**WORK ORDER**.
Should a line in the entries below contain "asks", return that line.

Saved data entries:
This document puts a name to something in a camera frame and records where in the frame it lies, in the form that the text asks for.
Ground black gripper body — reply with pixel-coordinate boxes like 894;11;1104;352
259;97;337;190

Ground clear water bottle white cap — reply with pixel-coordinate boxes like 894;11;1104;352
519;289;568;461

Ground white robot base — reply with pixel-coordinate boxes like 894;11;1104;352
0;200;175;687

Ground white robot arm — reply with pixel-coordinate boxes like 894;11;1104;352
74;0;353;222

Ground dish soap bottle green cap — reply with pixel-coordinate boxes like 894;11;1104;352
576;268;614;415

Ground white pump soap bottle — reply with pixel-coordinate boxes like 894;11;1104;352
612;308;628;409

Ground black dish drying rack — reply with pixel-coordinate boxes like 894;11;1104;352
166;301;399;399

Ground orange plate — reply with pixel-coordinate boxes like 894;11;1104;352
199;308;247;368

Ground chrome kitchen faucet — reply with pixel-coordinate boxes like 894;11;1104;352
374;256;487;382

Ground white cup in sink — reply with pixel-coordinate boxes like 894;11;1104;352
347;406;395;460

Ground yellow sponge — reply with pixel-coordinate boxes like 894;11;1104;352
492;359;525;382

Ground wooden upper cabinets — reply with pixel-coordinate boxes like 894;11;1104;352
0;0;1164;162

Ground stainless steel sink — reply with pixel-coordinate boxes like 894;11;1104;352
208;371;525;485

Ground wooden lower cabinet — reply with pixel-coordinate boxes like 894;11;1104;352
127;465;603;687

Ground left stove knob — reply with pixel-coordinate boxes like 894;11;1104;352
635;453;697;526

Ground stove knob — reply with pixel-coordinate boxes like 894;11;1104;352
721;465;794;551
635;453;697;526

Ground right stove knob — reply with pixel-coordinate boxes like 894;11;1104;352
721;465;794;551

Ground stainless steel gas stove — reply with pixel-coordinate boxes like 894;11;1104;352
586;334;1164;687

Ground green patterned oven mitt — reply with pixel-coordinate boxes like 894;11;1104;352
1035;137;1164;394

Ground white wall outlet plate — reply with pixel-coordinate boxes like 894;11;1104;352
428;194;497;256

==

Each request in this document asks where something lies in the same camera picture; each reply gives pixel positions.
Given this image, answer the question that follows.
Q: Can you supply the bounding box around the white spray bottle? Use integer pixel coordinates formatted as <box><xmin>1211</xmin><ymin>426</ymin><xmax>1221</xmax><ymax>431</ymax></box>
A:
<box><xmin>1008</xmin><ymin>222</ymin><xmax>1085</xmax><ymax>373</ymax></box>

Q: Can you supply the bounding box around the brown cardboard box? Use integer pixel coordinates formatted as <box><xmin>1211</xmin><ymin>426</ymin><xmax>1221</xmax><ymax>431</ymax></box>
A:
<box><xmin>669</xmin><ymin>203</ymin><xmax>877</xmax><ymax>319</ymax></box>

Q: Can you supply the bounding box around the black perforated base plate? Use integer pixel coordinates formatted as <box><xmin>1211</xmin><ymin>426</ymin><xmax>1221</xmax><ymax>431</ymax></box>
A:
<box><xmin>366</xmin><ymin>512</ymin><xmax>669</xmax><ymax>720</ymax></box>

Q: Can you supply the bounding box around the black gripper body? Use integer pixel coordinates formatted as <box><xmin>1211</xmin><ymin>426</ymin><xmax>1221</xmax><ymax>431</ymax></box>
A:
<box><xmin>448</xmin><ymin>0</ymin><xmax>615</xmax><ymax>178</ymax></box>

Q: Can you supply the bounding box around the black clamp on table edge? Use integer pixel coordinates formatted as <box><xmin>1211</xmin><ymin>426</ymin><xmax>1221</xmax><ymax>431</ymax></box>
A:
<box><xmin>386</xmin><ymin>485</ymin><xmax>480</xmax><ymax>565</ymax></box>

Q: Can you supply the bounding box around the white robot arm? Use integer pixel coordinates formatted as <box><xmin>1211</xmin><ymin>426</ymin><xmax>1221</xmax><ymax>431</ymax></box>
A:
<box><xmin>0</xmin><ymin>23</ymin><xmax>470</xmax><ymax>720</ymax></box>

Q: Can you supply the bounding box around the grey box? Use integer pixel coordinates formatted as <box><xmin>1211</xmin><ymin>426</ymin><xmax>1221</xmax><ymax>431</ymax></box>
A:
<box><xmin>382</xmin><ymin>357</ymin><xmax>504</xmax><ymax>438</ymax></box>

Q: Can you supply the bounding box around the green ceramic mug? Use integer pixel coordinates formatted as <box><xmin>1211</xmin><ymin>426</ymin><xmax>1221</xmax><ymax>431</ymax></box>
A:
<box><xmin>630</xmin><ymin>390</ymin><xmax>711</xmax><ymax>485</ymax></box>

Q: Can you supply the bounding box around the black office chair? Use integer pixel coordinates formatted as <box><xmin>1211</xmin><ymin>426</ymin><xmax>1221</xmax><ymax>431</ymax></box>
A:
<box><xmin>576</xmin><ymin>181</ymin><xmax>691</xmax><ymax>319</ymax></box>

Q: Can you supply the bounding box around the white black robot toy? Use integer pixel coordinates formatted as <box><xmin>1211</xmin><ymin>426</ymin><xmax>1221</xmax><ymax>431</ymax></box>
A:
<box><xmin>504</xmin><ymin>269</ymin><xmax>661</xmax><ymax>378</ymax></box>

**RESULT BELOW**.
This document puts a name to something in a camera frame and records where in the frame it lies, in the form that the text asks for.
Each request in this document asks where something lies in the same camera picture; each reply gives pixel positions.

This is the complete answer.